### [Activity]
Tally the lines below that contain "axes" and reply with only the tally.

### [Source data]
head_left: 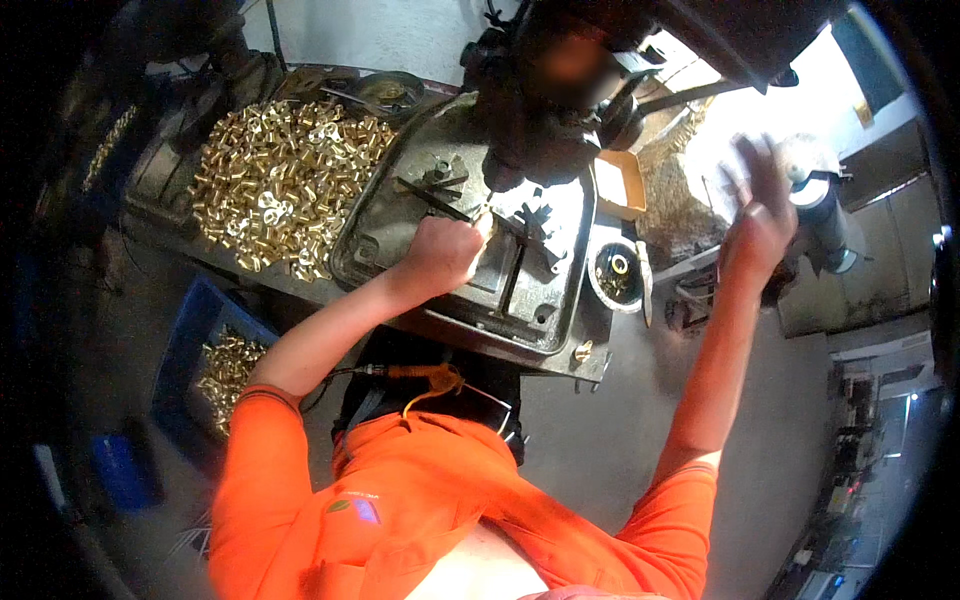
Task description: The person operates a manual press machine to shape small brass components. They repeatedly pick up a brass piece, place it under the press, pull the lever to activate the press, remove the finished piece, and place it into a blue bin. The process is continuous and repetitive throughout the clip.
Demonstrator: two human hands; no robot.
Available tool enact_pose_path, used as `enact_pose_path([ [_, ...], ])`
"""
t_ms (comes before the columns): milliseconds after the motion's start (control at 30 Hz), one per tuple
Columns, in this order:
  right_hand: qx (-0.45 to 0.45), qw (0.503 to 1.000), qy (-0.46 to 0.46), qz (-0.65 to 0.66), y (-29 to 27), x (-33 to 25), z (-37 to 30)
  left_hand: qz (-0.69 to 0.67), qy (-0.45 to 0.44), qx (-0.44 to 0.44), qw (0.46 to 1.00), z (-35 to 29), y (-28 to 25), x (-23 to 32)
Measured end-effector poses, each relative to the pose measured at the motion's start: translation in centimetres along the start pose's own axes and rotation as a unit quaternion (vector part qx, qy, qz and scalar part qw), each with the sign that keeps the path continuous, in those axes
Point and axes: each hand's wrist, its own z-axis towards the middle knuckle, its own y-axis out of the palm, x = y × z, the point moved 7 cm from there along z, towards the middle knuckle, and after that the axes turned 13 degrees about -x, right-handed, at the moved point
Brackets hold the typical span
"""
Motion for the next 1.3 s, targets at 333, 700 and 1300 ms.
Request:
enact_pose_path([
  [333, 0.032, 0.958, -0.048, 0.281, -1.0, -0.8, 8.2, -0.001, -0.082, -0.059, 0.995, 0.2, 1.8, -1.1],
  [700, 0.083, 0.963, -0.098, 0.236, 2.9, -4.9, -5.3, -0.015, -0.081, -0.030, 0.996, -0.4, 2.6, -1.3],
  [1300, 0.121, 0.967, -0.109, 0.198, 4.9, -4.6, -8.9, 0.006, -0.026, 0.019, 0.999, -0.6, 2.9, -1.6],
])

### [Answer to this problem]
2